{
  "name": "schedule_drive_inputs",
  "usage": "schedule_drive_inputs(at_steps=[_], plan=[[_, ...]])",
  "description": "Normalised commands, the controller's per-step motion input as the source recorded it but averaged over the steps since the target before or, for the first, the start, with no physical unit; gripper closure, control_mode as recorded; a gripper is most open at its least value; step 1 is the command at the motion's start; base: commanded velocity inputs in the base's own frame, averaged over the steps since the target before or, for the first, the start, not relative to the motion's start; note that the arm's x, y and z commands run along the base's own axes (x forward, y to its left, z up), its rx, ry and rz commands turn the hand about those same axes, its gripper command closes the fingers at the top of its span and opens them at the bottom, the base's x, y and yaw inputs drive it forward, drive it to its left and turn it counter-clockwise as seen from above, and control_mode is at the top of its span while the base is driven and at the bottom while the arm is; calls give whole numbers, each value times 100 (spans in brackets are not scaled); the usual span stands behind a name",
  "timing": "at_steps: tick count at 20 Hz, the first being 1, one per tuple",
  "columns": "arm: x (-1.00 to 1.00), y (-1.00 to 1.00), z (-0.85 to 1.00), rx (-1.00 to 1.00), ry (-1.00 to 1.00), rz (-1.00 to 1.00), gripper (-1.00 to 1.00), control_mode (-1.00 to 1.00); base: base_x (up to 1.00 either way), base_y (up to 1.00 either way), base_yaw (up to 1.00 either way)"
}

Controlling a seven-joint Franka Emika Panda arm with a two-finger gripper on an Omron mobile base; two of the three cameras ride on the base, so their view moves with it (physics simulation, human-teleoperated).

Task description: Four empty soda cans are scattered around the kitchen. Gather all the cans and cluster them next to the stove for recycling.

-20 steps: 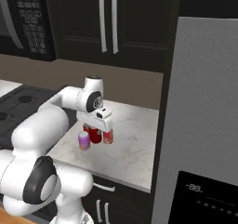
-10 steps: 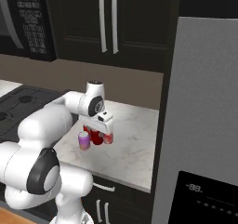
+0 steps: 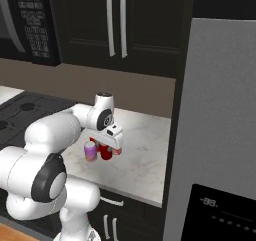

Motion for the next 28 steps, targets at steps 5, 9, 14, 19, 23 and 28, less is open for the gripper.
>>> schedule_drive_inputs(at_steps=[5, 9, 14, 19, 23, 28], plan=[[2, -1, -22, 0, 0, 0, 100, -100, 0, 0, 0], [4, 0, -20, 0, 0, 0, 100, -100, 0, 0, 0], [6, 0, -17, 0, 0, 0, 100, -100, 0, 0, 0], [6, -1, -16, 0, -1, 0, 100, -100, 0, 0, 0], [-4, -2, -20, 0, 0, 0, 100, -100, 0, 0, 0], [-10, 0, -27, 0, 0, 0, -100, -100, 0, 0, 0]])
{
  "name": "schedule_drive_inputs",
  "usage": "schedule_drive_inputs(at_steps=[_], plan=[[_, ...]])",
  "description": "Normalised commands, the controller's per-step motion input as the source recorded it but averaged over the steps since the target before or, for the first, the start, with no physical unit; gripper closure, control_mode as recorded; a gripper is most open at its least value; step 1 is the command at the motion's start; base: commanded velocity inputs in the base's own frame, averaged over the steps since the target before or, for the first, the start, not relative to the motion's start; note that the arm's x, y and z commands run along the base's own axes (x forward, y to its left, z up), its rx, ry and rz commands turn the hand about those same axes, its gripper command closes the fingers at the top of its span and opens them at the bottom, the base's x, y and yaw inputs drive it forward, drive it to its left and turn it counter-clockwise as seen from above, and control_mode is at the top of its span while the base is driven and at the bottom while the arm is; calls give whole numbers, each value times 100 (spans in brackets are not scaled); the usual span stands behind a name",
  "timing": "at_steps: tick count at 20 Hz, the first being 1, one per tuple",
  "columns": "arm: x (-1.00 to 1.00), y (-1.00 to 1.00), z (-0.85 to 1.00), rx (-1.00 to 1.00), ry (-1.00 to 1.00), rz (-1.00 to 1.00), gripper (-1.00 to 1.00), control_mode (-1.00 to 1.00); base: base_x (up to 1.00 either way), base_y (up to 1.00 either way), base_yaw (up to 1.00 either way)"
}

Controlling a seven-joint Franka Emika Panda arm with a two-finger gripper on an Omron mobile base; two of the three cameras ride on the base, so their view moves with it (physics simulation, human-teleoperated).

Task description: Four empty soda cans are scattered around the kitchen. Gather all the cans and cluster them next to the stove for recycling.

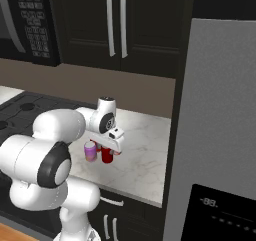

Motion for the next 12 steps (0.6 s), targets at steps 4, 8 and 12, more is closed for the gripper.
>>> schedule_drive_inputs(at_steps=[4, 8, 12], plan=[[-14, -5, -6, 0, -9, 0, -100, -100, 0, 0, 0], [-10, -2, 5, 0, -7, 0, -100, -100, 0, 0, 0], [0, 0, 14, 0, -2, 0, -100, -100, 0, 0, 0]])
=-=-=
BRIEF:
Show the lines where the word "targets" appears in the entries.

RESPONSE TO THE EXERCISE:
Motion for the next 28 steps, targets at steps 5, 9, 14, 19, 23 and 28, less is open for the gripper.
Motion for the next 12 steps (0.6 s), targets at steps 4, 8 and 12, more is closed for the gripper.

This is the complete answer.